Compression: basics
- wish to use as few bits as possible to transmit information
- lossless compression: decompressed information must be same as
before compression
- lossy compression: decompressed information may be "slightly"
different from original information (e.g. degraded but acceptable image
quality)
- K(F), where |K(F)| < |F|, is the compression function
- X(K(F)) is the decompression function,
with either X(K(F)) =~ F or X(K(F)) = F
- lossy compression tries to minimize d = |X(K(F)) - F|
- compression ratio: compressed size / uncompressed size
Compression modes
- batch compression compresses an entire file (data) at once
- stream compression compresses data incrementally (e.g. telephone,
interactive video) -- mostly used for real-time and near-real-time applications
- progressive decompression provides essential elements of the data
earlier, and less essential elements later -- used for web browser images
- multilayer compression provides different versions in one package,
e.g. photo CD-ROMs
Source Coding
- source entropy rate H determines number of bits required to encode
output of source
- e.g. coin toss requires one bit per toss
- e.g. one million ones requires the string "1 million 1s" (fewer
than one million bits)
- every digital transmission has a finite set of symbols k
- if symbols are independent and identically distributed, can
characterize source by probabilities p(ki), where \Sigmai p(ki) = 1
Compression Techniques
- short codes for frequent symbols (Huffman -- lossless)

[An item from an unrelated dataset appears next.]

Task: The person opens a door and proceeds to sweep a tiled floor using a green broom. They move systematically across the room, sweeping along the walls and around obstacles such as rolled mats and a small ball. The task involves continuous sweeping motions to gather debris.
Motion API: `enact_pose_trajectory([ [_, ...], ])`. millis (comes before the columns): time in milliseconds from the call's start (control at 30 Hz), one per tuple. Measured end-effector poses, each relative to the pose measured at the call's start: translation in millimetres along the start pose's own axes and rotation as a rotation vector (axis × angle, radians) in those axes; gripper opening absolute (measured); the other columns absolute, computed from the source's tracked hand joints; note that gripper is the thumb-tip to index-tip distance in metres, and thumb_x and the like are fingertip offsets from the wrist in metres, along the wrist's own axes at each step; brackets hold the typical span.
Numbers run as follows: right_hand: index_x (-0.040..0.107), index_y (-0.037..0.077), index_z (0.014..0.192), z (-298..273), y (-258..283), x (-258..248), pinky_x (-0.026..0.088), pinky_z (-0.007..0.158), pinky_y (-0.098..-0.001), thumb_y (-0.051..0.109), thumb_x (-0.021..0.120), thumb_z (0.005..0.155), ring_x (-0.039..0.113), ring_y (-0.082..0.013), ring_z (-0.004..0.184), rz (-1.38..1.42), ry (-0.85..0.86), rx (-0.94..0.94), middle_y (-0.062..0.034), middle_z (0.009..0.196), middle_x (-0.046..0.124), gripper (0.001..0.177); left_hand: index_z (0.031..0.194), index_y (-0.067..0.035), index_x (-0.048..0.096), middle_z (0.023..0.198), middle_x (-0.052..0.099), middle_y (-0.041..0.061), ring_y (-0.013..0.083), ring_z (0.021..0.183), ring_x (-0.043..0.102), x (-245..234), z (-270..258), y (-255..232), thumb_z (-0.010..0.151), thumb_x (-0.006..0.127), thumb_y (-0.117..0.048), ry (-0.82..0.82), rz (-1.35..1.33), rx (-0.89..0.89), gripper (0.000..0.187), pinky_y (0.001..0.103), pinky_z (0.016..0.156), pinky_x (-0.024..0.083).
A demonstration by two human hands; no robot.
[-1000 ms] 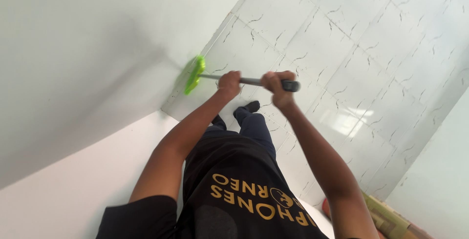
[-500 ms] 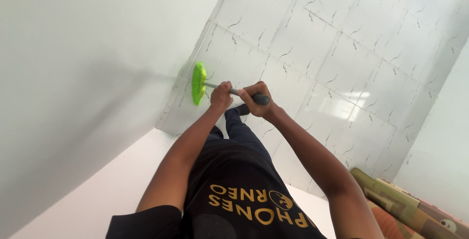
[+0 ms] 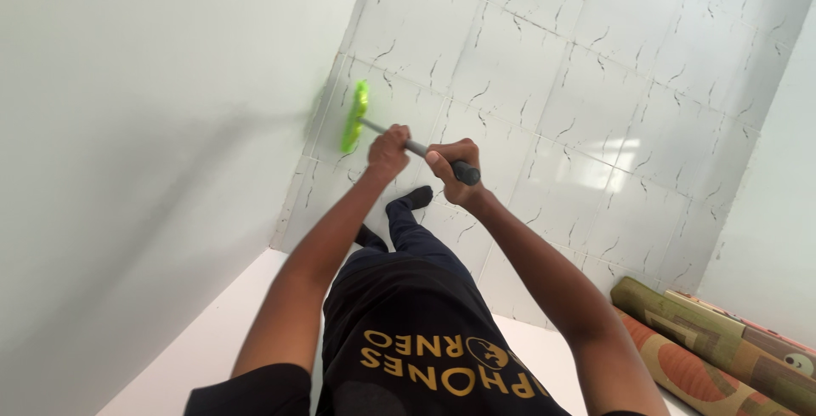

- fit model parameters, send parameters (lossy)
- predict next symbol, send error (lossless/lossy)
- send difference with previous symbol (lossless/lossy)
- send lengths of runs of equal symbols (e.g. white space in a fax)
(lossless)
- build a dictionary, send pointers into dictionary (Lempel-Ziv) (lossless)
Huffman Coding
- prefix-free codes: one code per input symbol,
- one code per input symbol
- no code is a prefix of another
- Huffman code is optimal prefix-free code
- short codes for frequent symbols, longer codes for infrequent symbols
- figures 8.5, 8.6
- algorithm:
- take two symbols with lowest probability
- join them into a new symbol, add their probabilities
- return to Step 1 (unless only one symbol left)
Lempel-Ziv Coding
- dictionary encoding
- near-optimal
- find a sequence s of bits (length l > 0) not in the dictionary
- subsequence of length l - 1 must be in dictionary
- encode s as the position of the left substring, plus the new bit
- number of bits to encode position is log2 (|dictionary|)
- decoding consists of following pointer
Lempel-Ziv Example
1110 1101 000 11 ...
- 1
- 1, pointer to 1 (a) /1
- 1, a/1, 0
- 1, a/1, 0, pointer to 11 (b) /0
- 1, a/1, 0, b/0, c/1
- 1, a/1, 0, b/0, c/1, c/0
- 1, a/1, 0, b/0, c/1, c/0, e/1
- ...
Run-Length Encoding (RLE)
- Replace each string of identical bits (or digits,
or letters) by a count of the symbols.
- Example: data (24 bits) is
0000 0011 1111 1111 1000 0000
- The compressed data is 8 zeros, 9 ones, and 7 zeros.
- Encoding this with a 3-bit count and the 1 bit value, the encoding is
0-110 1-111 1-100 0-111
- The compression ratio is (24 - 16) / 24 = 1/3.
- RLE is good for compressing images with large uniform
areas (scanned text: 8-to-1 compression).